Rosenberg noted that Saifullah Paracha in particular “figures in a debate on whether the CIA really needed to use enhanced interrogation techniques to identify him as a suspect,” and reveals that the Senate report “also shows the CIA in May 2003 eager to capture and interrogate Paracha ‘with alacrity,’ something that did not happen.” She also noted that it “casts doubt on CIA suspicions that the Parachas were trying to smuggle explosives into the United States, noting ‘the relative ease of acquiring explosive material in the United States.'”
Below are the opening statements made by Paracha’s personal representatives (military personnel appointed to represent him) and by David Remes. The representatives made note of his “calm demeanor,” his lack of “ill will or anger” towards the US, and his desire only to be reunited with his family, while Remes spoke extensively about his role as a “model detainee” and positive influence on many younger prisoners, explaining how he encouraged them to accept lawyers after they were granted habeas corpus rights in 2004 and to take part in the PRBs, and how he “discourages conflict and calms detainees when they are agitated,” and “promotes harmony among religions.”
Periodic Review Board Initial Hearing, 08 Mar 2016
Saifullah Abdullah Paracha, ISN 1094
Personal Representative Opening Statement
Good morning, we are the Personal Representatives for Saifullah Abdullah Paracha, a 68 year-old man who has always been an exemplary detainee, evident in both his behavior for fellow detainees and towards the administration.
As the Personal Representatives for Saifullah, we can account that he has attended every meeting, been prepared and readily willing to participate throughout this process. In addition, he has persuaded other detainees to participate in the PRB process in order to sagaciously participate in their own PRB allowing a better process. He has a calm demeanor. His consistent character demonstrates he will remain the same peaceful and stable person outside of GTMO.
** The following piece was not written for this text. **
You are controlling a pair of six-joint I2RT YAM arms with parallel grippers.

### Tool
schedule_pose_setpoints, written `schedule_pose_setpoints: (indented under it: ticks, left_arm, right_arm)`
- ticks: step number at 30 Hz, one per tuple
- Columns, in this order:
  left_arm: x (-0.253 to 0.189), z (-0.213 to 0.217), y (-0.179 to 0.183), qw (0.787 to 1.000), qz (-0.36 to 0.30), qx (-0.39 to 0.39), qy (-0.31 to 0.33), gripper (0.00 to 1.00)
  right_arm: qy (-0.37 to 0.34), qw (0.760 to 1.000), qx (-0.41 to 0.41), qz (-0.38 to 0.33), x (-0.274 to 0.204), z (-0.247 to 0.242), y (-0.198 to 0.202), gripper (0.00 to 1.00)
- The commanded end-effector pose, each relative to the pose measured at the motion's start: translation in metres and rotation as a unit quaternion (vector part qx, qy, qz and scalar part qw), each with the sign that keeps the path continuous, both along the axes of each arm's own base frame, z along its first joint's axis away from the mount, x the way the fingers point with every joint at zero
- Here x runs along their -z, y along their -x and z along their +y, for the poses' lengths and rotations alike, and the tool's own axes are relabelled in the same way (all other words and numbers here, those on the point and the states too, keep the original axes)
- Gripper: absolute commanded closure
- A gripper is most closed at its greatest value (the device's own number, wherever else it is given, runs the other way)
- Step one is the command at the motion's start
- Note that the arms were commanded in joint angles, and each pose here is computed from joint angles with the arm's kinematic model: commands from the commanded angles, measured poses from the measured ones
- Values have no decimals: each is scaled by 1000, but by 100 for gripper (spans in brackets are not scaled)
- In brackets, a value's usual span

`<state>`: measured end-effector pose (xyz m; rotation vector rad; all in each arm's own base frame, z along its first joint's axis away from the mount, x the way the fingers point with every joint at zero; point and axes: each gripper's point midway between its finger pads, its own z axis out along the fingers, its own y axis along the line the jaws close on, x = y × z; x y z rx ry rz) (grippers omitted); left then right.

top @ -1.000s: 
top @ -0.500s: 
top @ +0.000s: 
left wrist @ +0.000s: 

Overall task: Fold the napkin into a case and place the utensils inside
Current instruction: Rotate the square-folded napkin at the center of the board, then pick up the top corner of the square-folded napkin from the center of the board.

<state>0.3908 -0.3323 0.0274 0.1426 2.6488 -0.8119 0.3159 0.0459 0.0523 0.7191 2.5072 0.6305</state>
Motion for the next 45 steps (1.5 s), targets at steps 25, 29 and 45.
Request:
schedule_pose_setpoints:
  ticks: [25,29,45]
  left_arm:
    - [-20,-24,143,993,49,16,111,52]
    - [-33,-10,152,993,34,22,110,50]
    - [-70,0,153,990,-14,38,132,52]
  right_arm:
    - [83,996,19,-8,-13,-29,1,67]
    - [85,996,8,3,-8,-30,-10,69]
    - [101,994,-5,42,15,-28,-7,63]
Saifullah would be the first to tell you that he has no problem with the United States. His ability to speak both English and Urdu has enabled him to teach other detainees as well as be a mediator between fellow Urdu speaking detainees allowing communications in a closed off community. As one of the oldest detainees in Guantánamo, many of his peers look to him for guidance and even consider Saifullah a father figure. He hopes that his transfer from Guantánamo will make up for the lost years of his life. Saifullah wants nothing more than to return to his loving wife and children. He is willing to be transferred to any country in order to move on with his life.
Saifullah was an extremely successful businessman and once he is transferred, he wants to continue his business. He has the skill set and talent to be successful in whatever country he is repatriated. Additionally, his family is ready to supply support wherever this may be, although they would like him to return to Pakistan to be the head-of-household for both his wife and kids, who will rely on him.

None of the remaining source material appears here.